• _Activity_
Your answer should be one number: how many lines of the data include the string "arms"?

• _Data extract_
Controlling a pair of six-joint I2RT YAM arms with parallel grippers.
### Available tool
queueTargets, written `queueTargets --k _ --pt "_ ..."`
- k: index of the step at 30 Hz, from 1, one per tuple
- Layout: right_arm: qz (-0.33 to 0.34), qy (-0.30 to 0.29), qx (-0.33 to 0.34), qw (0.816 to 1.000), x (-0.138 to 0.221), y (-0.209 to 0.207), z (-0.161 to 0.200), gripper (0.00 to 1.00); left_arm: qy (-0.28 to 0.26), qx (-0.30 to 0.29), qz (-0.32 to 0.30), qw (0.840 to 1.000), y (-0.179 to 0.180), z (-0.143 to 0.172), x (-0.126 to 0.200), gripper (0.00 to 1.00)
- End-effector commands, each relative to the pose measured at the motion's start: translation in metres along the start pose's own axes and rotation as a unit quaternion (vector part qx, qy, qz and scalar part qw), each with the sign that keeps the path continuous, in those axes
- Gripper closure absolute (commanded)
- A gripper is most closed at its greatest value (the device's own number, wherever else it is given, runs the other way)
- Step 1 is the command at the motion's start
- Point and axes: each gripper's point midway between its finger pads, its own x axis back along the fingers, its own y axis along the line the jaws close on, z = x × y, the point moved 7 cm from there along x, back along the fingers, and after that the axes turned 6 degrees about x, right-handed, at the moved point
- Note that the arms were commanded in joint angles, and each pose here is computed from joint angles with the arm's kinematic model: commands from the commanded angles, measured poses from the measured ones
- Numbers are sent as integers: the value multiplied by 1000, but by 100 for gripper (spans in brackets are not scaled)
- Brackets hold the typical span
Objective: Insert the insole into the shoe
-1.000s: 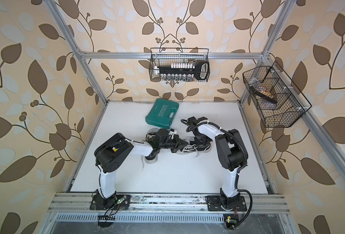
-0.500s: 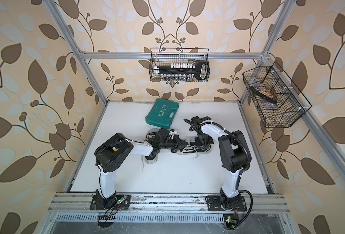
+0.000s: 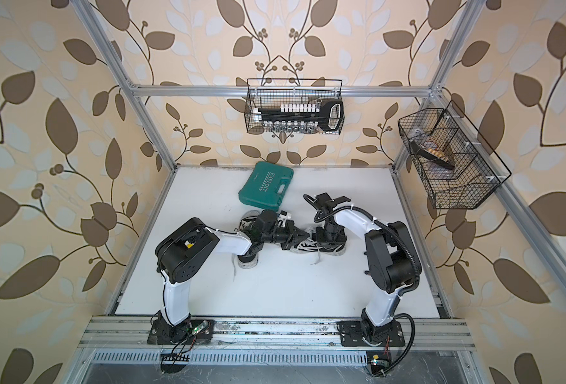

• _Expected answer_
2